A substantial body of research suggests that incipient moral anxiety is growing in relation to excluded youth, and is manifestly cross-national in nature. While these anxieties are often assumed to be most evident in recent times, historians of childhood and youth persistently remind us of the long history of anxiety recorded in the public record about disadvantaged urban youth [e.g. Gleason. 2013. Small Matters: Canadian Children in Sickness and Health, 1900–1940. Montreal: McGill-Queen's University Press]. However, the degree and nature of local differentiation in the forms of moral anxiety being generated have yet to be systematically researched in relation to youth exclusion in diverse city spaces.
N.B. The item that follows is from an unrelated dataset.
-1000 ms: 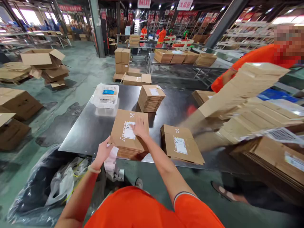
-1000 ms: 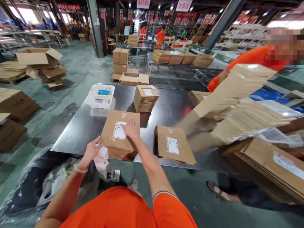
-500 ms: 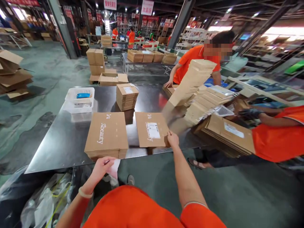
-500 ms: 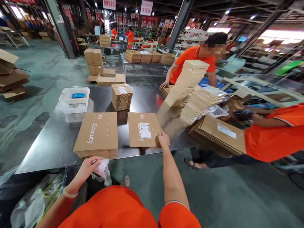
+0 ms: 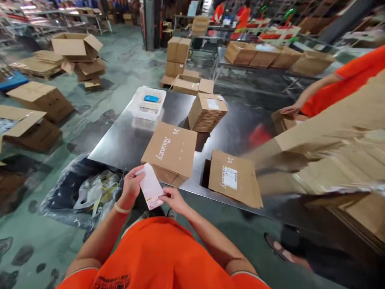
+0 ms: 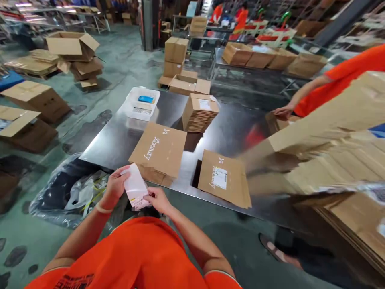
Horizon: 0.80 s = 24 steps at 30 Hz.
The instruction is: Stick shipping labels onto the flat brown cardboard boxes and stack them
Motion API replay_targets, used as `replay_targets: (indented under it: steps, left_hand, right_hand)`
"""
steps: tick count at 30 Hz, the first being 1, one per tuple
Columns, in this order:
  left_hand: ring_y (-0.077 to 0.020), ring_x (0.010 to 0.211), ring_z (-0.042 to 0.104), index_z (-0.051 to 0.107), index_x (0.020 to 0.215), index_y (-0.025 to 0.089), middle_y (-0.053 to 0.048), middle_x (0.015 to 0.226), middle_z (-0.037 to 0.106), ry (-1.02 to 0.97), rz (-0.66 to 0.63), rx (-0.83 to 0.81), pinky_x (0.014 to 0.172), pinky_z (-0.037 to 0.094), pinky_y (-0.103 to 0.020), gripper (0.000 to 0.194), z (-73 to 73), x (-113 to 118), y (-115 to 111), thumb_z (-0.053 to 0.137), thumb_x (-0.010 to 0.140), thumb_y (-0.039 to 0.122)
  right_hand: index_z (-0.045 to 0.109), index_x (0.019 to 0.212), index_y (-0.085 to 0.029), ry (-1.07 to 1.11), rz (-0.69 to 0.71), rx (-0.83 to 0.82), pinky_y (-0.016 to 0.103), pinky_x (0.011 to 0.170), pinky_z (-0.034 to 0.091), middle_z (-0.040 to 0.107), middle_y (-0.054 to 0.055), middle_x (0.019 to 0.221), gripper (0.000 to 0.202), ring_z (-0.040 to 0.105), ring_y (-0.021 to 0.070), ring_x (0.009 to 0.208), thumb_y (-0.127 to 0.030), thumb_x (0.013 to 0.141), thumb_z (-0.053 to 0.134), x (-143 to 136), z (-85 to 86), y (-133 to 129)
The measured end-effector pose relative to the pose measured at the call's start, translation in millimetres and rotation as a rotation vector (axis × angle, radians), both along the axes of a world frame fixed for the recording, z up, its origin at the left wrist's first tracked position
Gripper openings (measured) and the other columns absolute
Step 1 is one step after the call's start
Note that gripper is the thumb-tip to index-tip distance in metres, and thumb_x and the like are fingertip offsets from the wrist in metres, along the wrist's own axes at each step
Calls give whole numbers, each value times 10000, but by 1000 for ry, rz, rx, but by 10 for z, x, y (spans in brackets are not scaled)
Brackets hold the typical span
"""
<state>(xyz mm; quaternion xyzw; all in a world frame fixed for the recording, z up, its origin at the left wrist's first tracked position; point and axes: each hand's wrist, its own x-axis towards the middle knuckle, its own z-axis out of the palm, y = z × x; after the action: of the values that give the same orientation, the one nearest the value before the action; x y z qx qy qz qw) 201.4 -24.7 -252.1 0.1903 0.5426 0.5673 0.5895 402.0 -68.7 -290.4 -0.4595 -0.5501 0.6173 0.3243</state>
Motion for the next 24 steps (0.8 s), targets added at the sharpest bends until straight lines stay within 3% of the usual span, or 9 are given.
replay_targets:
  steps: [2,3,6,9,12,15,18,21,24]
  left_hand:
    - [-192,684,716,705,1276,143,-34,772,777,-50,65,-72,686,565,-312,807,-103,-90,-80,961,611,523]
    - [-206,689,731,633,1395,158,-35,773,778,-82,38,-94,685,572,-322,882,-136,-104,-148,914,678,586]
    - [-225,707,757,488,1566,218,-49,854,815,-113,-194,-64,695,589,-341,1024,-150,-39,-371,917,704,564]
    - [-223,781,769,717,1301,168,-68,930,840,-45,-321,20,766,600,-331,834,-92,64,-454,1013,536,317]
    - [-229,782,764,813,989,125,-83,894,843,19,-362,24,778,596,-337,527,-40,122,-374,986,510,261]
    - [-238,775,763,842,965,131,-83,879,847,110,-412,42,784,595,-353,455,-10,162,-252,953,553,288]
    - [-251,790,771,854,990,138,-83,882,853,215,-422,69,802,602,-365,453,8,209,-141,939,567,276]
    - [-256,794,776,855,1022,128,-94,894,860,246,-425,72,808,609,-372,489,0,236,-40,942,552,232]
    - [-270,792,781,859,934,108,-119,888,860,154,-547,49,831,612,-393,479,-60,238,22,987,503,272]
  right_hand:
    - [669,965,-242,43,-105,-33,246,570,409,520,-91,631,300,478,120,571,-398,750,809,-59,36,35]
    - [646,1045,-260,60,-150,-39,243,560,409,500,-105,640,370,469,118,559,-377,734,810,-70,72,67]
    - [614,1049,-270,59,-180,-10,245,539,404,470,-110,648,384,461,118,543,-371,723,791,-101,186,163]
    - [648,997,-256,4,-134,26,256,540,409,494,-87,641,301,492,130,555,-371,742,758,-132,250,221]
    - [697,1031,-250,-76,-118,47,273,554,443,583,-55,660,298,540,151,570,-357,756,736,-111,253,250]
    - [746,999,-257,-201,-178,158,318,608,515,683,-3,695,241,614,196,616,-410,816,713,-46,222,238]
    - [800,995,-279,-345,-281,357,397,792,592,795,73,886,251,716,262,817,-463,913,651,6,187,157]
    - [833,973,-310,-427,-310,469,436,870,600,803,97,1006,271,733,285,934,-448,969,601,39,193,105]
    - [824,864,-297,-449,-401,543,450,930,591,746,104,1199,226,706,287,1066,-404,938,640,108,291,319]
There is also limited research on how senior members living in the same city spaces, many of whom were excluded as young people, remember and re-represent – through individual and collective memory – what it was like to be young in the past [Cubbit. 2007. History and Memory. Manchester: Manchester University Press]. Drawing on cross national studies and diverse sources, including oral history accounts, media representations, and interviews with young people, this article explores the perspectives of low-income young people living at the fringe of two different urban centres and who identified as having experienced varying degrees of educational and/or social exclusion. We argue that such multi-layered analyses challenge the binaries often invoked about inclusion, exclusion and marginalised youth, particularly concerning questions about history, memory, and the bordering and classification practices of individuals [see Balibar. 2009a. We, the People of Europe?: Reflections on Transnational Citizenship. Princeton, NJ: Princeton University Press; Rumford. 2011. Citizens and Borderwork in Contemporary Europe. London: Routledge]. More specifically, the article analyses representations of exclusion, in the present and past, in reference to what Balibar, We, the People of Europe?: Reflections on Transnational Citizenship, has termed ‘borderwork'. Overall, we argue that narratives of risk, forms of border anxiety [Newman. 2006. “Borders and Bordering: Towards an Interdisciplinary Dialogue.” European Journal of Social Theory 9 (2): 171–186] and the consequent moralising claims made about economically disadvantaged youth are crucial in understanding how youth exclusion is represented and remembered, and made and remade across time and place.

Acknowledgements

We wish to thank Erin Graham for conducting most of the Vancouver-based oral histories and interviews with residents and community workers in Vancouver, BC, Canada. We also wish to thank Jackie Kennelly for supporting the Vancouver-based work from the outset. We also wish to thank Oakleigh Welply for her contributions to wider discussions related to this work through the Cambridge research forum. In Melbourne, we thank Sianan Healy and Glenn Savage for their research and administrative assistance on aspects of the Collingwood-based project.

Notes on contributors

Jo-Anne Dillabough is Reader in the Sociology of Education and Youth and Global Cultures, Faculty of Education, University of Cambridge and is Convenor of the Working Group, Education, Equality and Development. She is also co-editor of the International journal, Gender and Education (with G. Ivinson, J. McLeod & M. Tamboukou).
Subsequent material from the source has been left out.